• [INSTRUCTIONS FOR THE TASK] Find the word "Express" in the records below. List each line containing it.

• [RECORDS PROVIDED]
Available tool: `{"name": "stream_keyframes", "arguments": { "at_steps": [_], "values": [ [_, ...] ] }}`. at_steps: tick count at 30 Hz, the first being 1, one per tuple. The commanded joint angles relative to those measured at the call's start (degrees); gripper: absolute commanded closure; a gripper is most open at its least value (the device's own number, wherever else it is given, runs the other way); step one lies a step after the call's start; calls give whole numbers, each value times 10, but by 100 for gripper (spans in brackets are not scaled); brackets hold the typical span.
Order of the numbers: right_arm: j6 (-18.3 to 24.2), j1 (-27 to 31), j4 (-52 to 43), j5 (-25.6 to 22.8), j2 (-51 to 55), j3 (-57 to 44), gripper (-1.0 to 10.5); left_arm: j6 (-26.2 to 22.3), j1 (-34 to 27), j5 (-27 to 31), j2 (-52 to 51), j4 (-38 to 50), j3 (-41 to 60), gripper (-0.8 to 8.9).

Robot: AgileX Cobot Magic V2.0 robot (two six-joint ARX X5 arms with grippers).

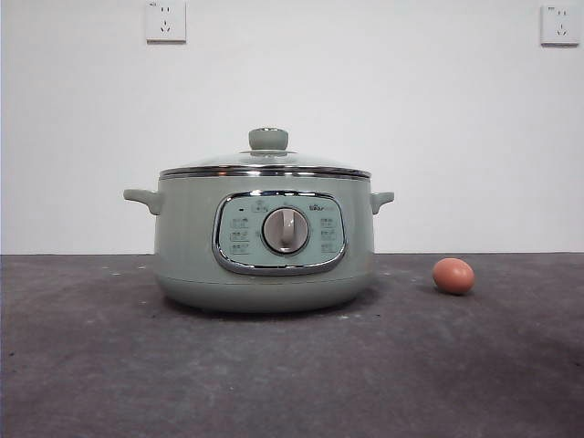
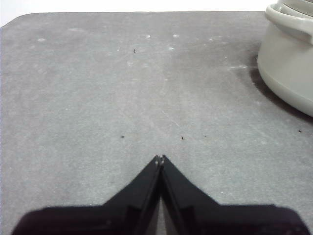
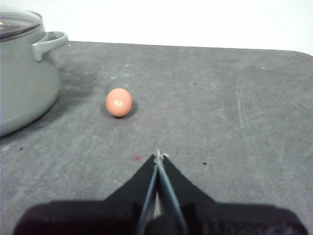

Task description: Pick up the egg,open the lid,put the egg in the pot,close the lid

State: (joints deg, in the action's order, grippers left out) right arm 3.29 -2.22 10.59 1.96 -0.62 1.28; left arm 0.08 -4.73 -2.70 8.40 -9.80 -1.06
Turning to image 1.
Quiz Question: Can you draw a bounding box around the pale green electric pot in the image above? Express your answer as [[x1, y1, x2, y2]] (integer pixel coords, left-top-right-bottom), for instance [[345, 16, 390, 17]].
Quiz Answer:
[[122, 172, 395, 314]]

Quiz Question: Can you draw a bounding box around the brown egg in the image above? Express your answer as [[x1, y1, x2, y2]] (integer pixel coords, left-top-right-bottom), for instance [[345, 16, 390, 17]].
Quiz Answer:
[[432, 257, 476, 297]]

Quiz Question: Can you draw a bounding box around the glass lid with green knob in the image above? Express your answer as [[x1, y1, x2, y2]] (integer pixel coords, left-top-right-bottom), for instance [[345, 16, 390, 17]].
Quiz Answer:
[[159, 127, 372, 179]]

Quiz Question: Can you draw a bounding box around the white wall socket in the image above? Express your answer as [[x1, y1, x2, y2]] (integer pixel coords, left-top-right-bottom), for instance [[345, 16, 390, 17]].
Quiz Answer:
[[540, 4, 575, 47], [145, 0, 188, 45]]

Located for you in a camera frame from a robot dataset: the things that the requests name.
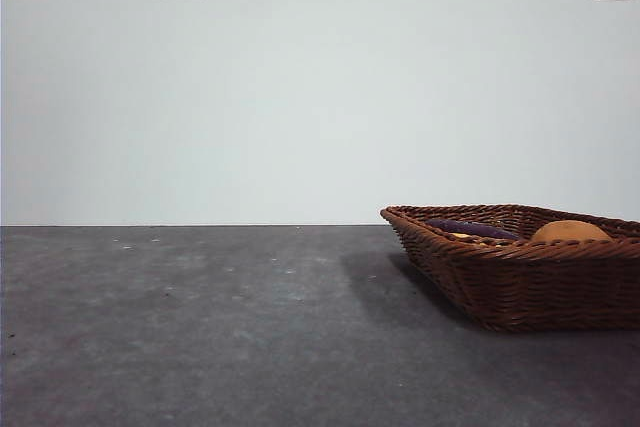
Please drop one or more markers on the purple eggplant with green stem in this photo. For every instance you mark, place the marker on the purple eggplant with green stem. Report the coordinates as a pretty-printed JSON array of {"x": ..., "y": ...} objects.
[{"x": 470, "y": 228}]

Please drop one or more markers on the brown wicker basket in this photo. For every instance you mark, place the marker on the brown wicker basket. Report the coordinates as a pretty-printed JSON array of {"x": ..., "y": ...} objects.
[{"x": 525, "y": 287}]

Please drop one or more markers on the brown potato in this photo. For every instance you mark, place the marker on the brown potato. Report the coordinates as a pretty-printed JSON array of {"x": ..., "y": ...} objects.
* * *
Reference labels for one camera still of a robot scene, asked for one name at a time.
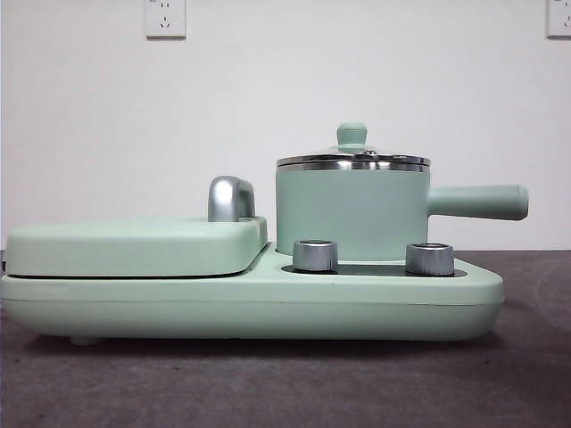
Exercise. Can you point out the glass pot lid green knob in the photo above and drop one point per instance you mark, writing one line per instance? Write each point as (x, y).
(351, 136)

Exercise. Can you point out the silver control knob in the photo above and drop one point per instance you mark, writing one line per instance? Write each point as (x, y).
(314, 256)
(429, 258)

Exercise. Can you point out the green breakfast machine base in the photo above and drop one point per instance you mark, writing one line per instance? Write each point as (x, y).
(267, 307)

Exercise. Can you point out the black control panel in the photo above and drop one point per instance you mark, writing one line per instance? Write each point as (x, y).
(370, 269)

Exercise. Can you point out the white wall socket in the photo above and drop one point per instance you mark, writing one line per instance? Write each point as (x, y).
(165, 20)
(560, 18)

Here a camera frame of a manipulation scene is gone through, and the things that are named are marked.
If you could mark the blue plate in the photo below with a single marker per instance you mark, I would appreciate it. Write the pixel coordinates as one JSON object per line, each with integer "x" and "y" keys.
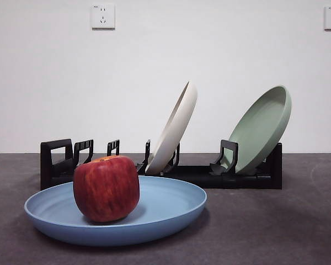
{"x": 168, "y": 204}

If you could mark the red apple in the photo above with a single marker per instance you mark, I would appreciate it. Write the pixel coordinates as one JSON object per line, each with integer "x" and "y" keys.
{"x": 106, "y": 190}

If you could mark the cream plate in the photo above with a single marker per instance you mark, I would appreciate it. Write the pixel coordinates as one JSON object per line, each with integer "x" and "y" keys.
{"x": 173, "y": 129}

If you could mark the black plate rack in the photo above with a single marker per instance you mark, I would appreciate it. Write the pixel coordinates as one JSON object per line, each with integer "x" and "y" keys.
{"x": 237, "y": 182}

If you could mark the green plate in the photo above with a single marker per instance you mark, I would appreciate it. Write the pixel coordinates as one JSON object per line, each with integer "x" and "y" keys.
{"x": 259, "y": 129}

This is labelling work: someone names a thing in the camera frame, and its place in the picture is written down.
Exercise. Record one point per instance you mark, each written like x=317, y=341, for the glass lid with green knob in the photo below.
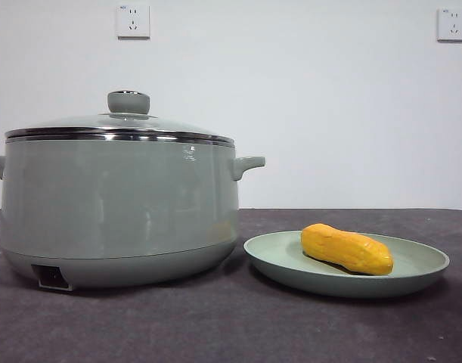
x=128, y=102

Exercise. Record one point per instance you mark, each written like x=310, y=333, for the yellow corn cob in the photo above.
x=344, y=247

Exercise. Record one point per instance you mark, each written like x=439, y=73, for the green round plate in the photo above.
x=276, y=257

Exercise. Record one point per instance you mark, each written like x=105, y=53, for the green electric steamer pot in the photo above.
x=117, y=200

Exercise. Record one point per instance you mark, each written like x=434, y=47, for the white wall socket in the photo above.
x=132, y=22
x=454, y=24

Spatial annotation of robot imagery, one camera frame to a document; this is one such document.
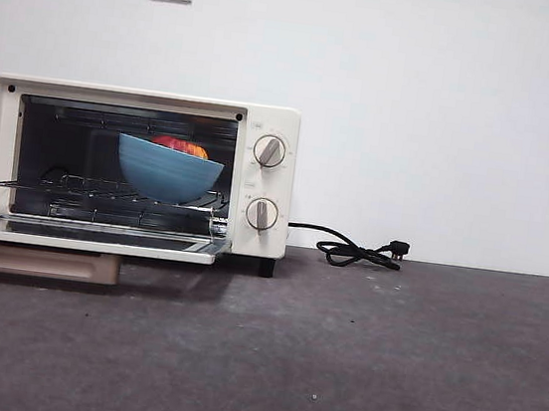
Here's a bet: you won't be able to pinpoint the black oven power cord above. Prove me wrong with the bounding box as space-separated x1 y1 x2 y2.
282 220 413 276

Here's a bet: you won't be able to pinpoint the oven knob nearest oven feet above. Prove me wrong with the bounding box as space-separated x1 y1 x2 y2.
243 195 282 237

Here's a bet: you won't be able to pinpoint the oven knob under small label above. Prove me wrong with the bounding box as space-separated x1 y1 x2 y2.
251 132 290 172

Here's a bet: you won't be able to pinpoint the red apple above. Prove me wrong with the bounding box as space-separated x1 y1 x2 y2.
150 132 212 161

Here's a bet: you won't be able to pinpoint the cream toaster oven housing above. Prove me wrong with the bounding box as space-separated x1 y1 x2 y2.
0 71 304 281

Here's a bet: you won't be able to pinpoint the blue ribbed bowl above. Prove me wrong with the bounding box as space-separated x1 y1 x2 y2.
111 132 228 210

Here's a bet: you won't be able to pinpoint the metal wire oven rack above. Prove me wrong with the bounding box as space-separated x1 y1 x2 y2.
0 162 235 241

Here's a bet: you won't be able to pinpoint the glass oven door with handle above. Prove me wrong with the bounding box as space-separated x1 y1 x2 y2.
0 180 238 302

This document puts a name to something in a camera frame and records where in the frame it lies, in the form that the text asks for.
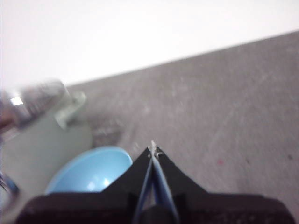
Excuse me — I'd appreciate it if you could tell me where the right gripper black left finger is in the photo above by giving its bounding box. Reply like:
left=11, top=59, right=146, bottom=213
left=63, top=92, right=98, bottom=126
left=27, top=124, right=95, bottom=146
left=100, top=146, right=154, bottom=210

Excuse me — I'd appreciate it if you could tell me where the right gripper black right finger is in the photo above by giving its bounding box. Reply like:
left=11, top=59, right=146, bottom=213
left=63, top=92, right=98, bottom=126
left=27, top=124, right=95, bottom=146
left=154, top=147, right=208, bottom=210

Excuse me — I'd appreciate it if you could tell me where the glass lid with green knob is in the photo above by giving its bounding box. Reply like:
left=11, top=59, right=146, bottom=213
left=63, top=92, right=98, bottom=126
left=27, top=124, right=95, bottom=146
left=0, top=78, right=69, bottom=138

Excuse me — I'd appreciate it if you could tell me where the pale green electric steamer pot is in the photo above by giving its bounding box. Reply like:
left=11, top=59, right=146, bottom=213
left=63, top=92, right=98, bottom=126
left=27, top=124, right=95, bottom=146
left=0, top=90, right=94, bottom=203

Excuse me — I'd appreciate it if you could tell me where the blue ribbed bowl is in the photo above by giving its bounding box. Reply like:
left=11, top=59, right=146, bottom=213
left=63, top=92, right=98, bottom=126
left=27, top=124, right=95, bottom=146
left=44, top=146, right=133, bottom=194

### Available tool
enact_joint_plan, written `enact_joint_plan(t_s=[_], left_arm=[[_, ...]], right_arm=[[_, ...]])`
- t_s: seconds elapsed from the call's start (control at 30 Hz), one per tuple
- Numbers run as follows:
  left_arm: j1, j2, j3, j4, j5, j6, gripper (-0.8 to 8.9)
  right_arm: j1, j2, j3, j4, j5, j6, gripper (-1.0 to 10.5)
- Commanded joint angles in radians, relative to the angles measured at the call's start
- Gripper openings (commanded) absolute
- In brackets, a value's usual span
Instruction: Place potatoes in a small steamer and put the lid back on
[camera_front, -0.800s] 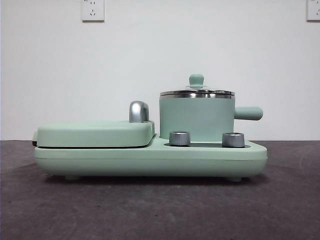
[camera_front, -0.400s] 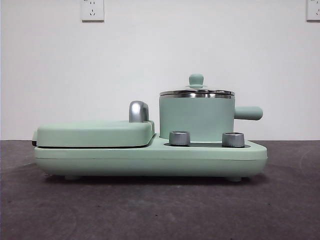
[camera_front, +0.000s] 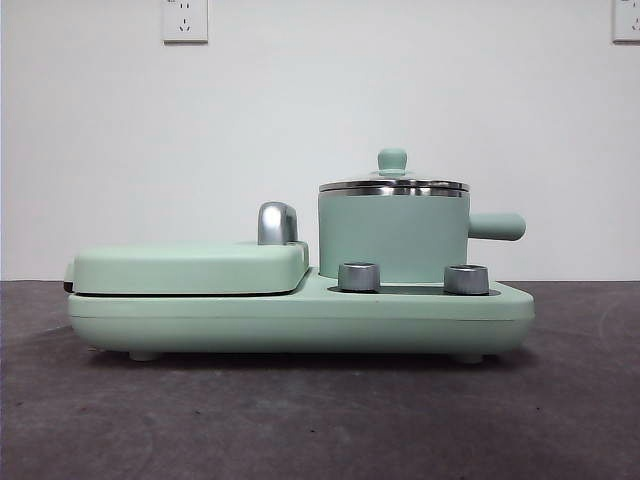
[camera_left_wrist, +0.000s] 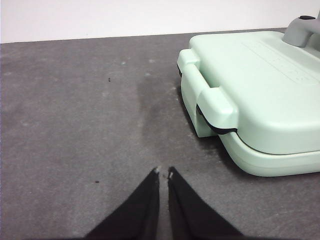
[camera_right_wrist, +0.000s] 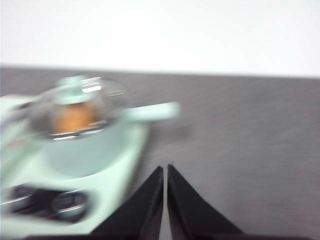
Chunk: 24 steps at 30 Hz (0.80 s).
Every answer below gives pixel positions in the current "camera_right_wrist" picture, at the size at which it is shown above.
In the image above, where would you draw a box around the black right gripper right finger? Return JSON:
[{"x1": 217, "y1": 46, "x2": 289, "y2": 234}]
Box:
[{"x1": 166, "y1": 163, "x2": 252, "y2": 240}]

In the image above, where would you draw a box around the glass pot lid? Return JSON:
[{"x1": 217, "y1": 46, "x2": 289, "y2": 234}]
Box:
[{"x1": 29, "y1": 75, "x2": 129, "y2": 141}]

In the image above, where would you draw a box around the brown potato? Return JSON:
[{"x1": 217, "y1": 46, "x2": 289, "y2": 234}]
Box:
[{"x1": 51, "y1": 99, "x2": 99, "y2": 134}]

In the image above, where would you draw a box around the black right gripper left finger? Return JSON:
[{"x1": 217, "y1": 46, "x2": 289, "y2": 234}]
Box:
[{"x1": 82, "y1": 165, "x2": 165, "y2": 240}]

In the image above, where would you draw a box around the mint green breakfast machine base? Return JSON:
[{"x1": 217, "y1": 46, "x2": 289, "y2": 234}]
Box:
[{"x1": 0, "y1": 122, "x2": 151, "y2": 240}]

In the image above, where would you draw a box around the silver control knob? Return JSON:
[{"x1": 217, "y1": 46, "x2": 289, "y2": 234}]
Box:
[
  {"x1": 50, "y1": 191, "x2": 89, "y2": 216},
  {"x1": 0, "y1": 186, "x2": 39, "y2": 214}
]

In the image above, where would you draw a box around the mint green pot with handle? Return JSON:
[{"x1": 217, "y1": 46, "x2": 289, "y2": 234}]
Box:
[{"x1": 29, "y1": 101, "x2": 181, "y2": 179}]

• [SOLUTION]
Quiz Question: Can you draw a bounding box around the pale green electric pot in the image above? Express your answer as [[x1, y1, x2, y2]] (integer pixel coords, left-top-right-bottom), for instance [[345, 16, 390, 17]].
Quiz Question: Can you draw a bounding box around the brown egg in the image above? Express your answer as [[x1, y1, x2, y2]] (integer pixel coords, left-top-right-bottom), for instance [[345, 16, 390, 17]].
Quiz Question: Can you draw a bounding box around the glass lid with green knob in the image above? Express your answer as [[x1, y1, x2, y2]] (integer pixel coords, left-top-right-bottom), for instance [[345, 16, 390, 17]].
Quiz Question: Can you draw a bounding box around the white wall socket in the image above? Express your answer as [[x1, y1, x2, y2]] (integer pixel coords, left-top-right-bottom), for instance [[345, 16, 390, 17]].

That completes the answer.